Thursday, 7 June 2007

The best laid plans

Today is just one of those days! The meeting in my diary for noon today has now been moved to tomorrow at nine o'clock, and the meeting I said I could manage tomorrow at half past twelve now has to be at half past four. It's just as well that I keep my diary on my BlackBerry, as if it was on paper I wouldn't be able to read it for all the crossings out.

Wednesday, 6 June 2007

If you go down to the park today ...


The Town Park is the venue for today's Teddy Bears' Picnic, part of Harlow's 60th anniversary celebrations. There are children aplenty, together with mums, grandmas and childminders.

The Council has put up a bouncy castle, there's a marquee for face painting and mask making, and Goldilocks and one of the Three Bears are in attendance too. There's music, and games of Pass the Parcel, and Pets' Corner have brought out some of the rabbits and guinea pigs for the children to see, and Spurriers Café is open, and everyone seems to be having a great time. The weather isn't the best (it's a bit nippy) but at least it's dry.

I spend a happy hour talking with some of the mums and childminders. Brian, the photographer hired by the council, gives me a lift back to the Civic Centre, so that we can take a quick photograph of me with the planter presented by B&Q at the end of last month and send it to them with a thank you note.

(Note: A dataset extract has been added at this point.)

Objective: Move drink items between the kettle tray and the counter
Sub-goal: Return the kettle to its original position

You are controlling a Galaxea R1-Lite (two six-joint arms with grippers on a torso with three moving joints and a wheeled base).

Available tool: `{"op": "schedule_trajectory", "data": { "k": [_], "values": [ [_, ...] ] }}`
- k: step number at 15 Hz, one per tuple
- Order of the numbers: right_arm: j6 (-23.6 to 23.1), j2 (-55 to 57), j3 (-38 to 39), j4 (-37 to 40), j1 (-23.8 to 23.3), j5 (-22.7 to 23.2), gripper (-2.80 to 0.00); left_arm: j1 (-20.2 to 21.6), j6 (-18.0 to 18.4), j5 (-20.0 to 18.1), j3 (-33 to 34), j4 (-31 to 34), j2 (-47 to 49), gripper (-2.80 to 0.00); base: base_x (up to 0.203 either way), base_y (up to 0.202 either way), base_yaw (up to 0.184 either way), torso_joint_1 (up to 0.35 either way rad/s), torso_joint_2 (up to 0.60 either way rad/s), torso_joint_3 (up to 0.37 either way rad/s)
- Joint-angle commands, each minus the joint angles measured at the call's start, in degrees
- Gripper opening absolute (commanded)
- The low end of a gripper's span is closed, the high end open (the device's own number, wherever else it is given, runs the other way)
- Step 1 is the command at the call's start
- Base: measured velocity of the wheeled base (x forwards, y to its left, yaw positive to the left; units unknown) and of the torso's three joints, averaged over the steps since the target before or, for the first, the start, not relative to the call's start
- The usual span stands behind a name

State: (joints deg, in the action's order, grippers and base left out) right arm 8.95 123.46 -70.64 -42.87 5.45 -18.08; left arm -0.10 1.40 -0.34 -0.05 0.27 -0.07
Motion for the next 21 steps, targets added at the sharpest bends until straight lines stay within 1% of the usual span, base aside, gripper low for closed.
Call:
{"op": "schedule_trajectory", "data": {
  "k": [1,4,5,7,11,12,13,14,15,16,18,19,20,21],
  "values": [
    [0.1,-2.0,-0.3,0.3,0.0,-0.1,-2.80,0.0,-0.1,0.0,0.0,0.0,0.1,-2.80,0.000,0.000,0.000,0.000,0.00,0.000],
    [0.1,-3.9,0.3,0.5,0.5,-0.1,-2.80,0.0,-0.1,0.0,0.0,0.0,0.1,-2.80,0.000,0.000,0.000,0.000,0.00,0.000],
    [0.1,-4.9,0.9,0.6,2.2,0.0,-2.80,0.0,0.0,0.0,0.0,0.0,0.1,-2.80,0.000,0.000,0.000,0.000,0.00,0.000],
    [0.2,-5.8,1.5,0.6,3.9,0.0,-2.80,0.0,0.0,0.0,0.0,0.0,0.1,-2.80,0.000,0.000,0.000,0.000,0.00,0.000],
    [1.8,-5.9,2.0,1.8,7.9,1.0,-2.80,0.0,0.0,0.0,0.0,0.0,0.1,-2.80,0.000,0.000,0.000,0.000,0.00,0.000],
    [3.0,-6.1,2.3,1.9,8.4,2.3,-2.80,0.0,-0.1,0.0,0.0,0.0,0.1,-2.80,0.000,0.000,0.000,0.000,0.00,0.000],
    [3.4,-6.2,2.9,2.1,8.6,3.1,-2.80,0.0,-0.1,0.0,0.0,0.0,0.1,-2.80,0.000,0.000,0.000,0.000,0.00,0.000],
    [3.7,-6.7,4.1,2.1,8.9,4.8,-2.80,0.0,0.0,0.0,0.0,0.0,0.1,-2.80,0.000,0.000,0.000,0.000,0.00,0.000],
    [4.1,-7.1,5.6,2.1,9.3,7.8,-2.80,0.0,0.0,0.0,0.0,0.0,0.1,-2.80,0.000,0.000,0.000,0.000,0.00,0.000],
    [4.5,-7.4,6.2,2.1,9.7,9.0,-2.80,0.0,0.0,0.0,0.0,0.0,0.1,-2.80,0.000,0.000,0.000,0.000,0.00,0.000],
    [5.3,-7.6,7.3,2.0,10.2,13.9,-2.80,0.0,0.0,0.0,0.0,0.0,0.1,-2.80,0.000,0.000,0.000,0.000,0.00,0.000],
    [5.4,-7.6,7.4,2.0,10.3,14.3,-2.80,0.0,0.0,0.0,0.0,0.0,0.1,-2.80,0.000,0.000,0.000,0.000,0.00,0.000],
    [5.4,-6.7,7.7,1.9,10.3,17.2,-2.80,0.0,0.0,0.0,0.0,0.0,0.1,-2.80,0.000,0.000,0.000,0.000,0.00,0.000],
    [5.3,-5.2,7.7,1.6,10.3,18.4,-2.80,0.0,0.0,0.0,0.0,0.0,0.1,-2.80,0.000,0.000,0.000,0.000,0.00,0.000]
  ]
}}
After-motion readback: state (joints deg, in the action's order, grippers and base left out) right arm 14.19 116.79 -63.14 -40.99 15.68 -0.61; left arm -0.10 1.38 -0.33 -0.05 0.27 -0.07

Brian is parked in Park Lane, and as we drive off, a baby squirrel jumps out into the road and stands staring at us. It doesn't move, even when we drive right up to it. We could drive with two wheels each side and hope it stays still, but we think that's too risky, so I get out, hoping that as I get closer it'll scuttle away. But it's absolutely frozen (I didn't know what the phrase 'like a rabbit in the headlights' meant until now!) - so Brian ends up picking it up, carrying it carefully into the park and setting it down on the grass. Let's hope it comes to no more harm.

Tuesday, 5 June 2007

World Environment Day

Today is World Environment Day, and the Council is honoured to have Dr Rob Mulvaney as a guest speaker talking about climate change. Dr Mulvaney, from the British Antarctic Survey, is talking about his work in the Antarctic collecting and analysing ice samples from deep below the surface. These - and in particular the air bubbles trapped inside them - tell us what the climate was like many thousands of years ago, and how it has changed.

It's clear from Dr Mulvaney's talk and the diagrams he shows that climate change is a serious issue. There have been ice ages and warm periods before, but the level of carbon dioxide in the atmosphere is rising at a staggering rate, and what's happening now is unlike anything in the last 750,000 years. Food for some very serious thought indeed.

Sunday, 3 June 2007

Chinese Centre open day


The Chinese Centre, in my ward, has very generously opened its doors for the afternoon as part of Harlow's 60th Anniversary celebrations. I've been asked by Anita Ng to open the event with a few words of welcome, which I do.

There's plenty to see and do: Chinese music, a Tai Chi exhibition (and encouragement to join in), flower making with plastic drinking straws and squares of tissue paper, Chinese calligraphy, an exhibition of the different kinds of Chinese tea (with opportunity to taste!), and a sumptuous hot buffet lunch.

Mr Man demonstrates to fascinated onlookers his skill in carving all sorts of shapes and figures out of carrots, and makes handmade noodles from flour and water which he twists and shakes into a cat's cradle of strands using only his hands.

There's an excellent attendance from local residents, and the Police Community Support Officers are also on hand. It's a brilliant day, and a terrific contribution by the local Chinese community to the marking of our town's history.